If a line in the material below holds the string "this", tally it, then give the tally alone.

RECORDS FOR THE EXERCISE:
□ □ □

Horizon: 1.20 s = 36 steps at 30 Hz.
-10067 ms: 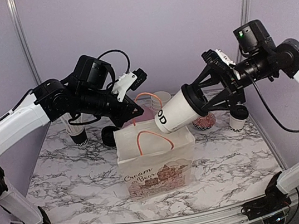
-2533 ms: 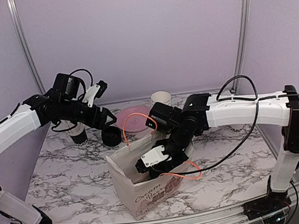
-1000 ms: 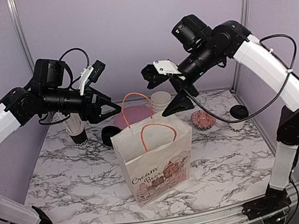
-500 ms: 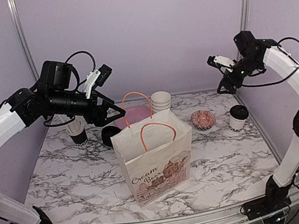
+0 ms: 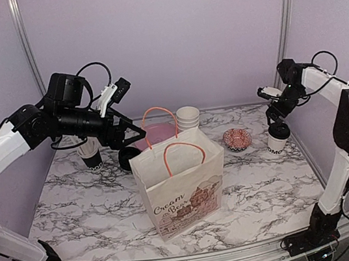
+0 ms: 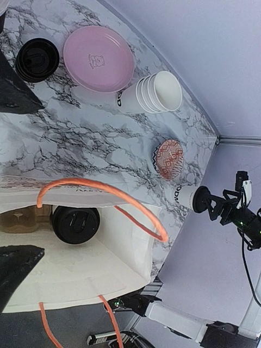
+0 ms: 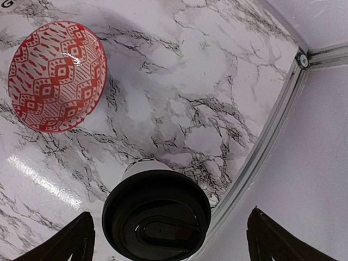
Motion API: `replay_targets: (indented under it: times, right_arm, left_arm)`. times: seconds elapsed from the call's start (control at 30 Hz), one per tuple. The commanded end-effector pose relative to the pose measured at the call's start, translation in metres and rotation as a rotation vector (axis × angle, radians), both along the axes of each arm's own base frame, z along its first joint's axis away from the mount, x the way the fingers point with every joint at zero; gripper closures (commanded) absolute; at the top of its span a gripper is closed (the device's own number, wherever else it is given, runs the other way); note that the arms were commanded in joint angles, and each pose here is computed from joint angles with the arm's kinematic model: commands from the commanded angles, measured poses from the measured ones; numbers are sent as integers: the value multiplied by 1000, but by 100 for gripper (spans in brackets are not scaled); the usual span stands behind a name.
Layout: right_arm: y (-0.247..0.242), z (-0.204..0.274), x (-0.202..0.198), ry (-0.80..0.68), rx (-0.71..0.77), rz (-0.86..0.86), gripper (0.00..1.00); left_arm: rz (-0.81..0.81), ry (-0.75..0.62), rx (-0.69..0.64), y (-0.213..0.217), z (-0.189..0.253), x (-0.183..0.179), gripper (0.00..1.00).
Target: Pack the takeout coffee
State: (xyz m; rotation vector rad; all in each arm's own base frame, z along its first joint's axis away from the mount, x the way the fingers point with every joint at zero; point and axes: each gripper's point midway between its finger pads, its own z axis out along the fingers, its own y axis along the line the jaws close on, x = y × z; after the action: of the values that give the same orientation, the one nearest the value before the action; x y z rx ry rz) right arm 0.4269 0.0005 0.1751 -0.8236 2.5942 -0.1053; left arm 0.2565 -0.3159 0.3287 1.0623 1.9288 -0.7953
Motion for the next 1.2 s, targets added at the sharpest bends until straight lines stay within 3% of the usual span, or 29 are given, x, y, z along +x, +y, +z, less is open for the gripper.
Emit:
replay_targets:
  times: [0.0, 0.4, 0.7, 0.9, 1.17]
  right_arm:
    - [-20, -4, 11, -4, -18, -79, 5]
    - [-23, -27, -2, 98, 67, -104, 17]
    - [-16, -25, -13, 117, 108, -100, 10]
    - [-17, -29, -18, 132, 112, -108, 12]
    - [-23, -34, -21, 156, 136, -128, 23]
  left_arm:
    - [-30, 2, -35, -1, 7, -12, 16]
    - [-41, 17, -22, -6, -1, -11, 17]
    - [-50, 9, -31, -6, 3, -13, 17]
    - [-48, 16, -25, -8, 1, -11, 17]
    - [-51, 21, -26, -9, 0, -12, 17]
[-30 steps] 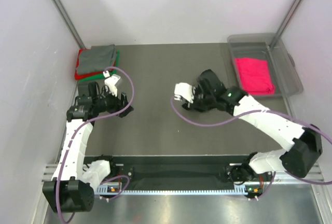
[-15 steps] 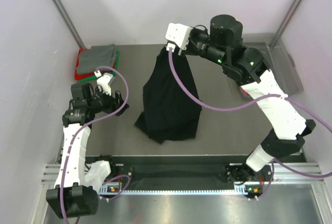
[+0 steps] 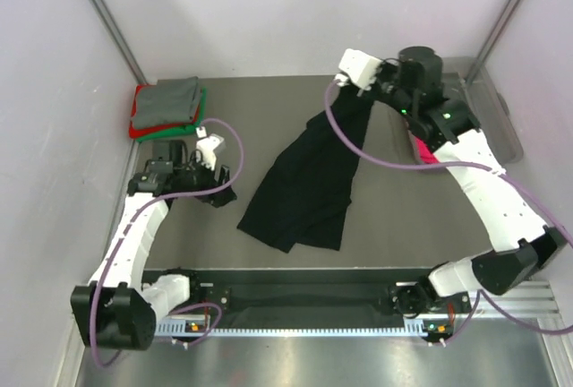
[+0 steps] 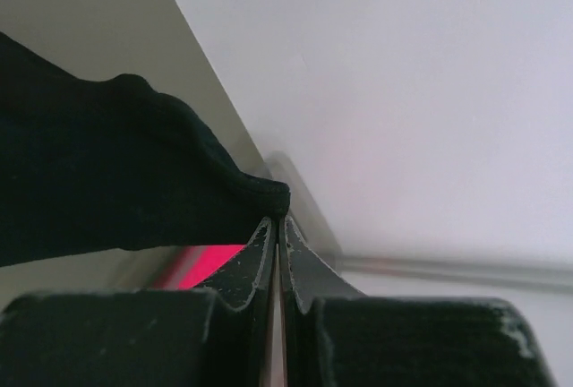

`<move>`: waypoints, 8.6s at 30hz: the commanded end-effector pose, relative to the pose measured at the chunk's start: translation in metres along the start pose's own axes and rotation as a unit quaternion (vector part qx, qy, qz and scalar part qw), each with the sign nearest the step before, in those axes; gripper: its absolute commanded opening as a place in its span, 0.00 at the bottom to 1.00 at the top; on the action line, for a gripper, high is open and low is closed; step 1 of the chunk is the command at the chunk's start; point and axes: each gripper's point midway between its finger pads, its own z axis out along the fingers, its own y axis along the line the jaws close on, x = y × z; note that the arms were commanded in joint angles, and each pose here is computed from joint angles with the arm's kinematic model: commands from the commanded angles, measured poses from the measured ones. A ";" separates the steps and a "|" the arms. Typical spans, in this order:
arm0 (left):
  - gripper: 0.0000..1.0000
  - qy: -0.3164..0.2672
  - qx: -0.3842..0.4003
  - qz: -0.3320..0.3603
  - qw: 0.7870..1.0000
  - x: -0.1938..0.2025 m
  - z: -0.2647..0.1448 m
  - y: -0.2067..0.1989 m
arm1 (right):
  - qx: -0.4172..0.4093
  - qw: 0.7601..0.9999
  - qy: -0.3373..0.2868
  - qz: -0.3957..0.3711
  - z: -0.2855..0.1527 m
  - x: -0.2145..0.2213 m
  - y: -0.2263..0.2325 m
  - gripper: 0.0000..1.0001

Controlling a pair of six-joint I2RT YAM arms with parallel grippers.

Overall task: Fold and stack the t-shirts
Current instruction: Flatten the tshirt out

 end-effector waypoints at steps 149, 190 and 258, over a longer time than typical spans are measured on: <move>0.47 0.232 0.061 -0.056 0.969 0.019 0.159 0.028 | 0.122 0.992 0.030 0.028 -0.004 0.084 0.050 0.00; 0.00 0.135 -0.090 0.058 0.985 -0.074 0.109 0.046 | 0.145 0.988 0.035 0.043 -0.018 0.094 0.050 0.00; 0.46 0.272 -0.025 0.130 0.953 0.021 0.167 0.033 | 0.029 0.991 0.098 0.085 -0.024 0.160 0.150 0.00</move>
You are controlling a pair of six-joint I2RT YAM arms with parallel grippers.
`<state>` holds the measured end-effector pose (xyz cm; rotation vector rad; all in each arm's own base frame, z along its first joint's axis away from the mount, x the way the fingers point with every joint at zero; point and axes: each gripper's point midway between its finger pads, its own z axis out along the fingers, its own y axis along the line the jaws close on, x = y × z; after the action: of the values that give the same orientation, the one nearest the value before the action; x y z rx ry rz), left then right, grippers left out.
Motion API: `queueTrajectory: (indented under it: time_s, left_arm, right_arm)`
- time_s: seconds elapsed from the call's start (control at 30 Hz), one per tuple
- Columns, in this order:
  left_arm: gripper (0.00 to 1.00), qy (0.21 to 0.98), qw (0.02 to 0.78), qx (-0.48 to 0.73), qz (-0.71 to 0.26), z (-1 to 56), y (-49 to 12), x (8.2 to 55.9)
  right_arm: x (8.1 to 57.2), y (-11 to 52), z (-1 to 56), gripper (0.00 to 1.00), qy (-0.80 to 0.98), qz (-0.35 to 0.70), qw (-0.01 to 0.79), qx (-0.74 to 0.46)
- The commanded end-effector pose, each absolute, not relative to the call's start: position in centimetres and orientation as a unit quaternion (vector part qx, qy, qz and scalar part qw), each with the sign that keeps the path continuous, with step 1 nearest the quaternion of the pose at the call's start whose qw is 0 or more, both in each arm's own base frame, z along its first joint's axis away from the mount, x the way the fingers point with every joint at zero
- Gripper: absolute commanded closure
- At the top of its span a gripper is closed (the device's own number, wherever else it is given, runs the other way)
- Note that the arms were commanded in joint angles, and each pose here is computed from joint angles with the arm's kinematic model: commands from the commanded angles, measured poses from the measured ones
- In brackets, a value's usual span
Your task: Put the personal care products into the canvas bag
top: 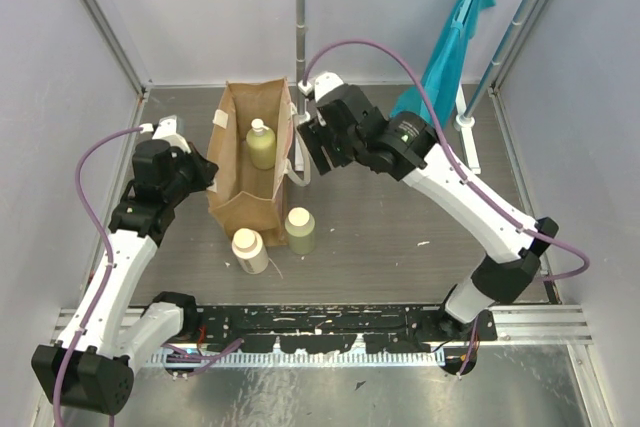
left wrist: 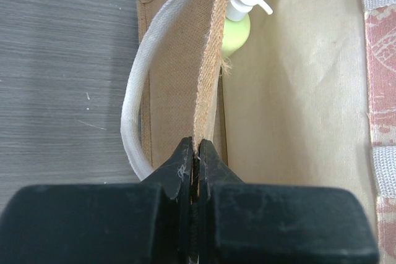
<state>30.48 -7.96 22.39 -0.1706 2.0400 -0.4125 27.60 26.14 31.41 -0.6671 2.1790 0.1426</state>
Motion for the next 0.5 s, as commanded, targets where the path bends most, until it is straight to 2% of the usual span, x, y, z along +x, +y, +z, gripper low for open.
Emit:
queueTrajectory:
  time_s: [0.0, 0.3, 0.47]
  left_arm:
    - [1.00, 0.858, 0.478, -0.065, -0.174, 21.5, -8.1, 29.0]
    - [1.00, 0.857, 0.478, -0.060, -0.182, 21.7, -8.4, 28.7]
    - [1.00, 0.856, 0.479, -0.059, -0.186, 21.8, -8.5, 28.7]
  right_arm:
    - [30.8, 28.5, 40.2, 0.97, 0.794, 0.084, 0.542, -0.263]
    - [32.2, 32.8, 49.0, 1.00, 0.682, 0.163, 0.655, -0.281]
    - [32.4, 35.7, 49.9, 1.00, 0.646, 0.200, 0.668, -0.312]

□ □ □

RESULT BELOW:
2